[What the task requires]:
Say how many of the lines below include the word "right". Only the number should be given.

[Data block]:
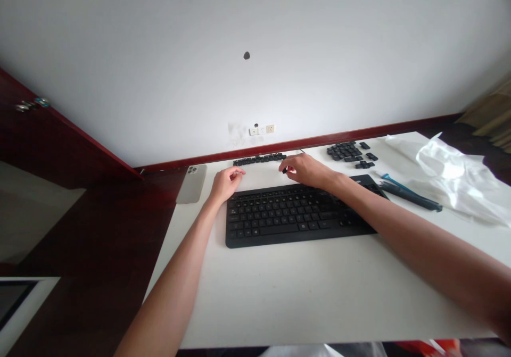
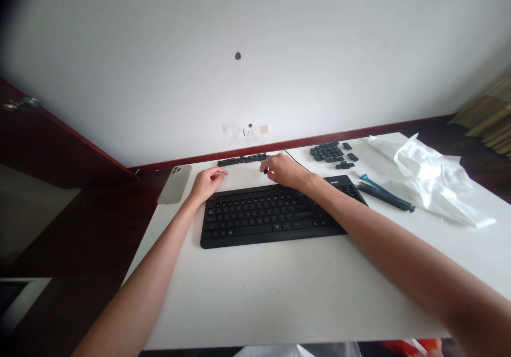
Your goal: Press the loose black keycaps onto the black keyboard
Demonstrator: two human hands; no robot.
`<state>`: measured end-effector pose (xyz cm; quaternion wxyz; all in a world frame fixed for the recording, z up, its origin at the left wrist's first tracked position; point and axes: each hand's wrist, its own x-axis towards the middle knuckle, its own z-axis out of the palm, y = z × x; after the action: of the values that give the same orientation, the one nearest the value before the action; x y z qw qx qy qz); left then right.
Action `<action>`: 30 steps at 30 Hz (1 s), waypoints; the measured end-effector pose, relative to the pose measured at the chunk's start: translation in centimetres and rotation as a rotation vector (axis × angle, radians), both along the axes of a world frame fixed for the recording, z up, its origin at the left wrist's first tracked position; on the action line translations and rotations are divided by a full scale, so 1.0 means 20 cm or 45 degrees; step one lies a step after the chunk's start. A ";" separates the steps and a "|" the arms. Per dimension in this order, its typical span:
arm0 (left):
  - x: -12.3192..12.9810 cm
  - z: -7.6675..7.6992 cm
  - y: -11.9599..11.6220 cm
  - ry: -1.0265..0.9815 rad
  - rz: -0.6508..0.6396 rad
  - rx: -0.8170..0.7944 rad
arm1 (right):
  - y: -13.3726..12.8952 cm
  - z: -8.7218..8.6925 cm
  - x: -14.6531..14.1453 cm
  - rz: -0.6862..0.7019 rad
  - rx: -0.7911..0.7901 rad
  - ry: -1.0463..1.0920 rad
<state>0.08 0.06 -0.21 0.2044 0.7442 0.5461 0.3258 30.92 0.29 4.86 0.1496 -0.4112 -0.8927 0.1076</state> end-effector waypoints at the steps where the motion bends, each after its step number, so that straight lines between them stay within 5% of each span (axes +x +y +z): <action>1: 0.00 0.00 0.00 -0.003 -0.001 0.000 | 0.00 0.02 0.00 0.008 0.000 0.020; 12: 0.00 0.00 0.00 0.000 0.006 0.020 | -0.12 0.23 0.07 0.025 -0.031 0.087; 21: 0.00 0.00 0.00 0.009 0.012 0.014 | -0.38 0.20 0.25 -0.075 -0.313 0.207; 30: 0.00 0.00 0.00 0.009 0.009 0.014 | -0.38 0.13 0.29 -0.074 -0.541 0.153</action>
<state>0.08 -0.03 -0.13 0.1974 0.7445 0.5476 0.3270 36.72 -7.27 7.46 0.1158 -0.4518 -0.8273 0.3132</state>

[Finished task]:
2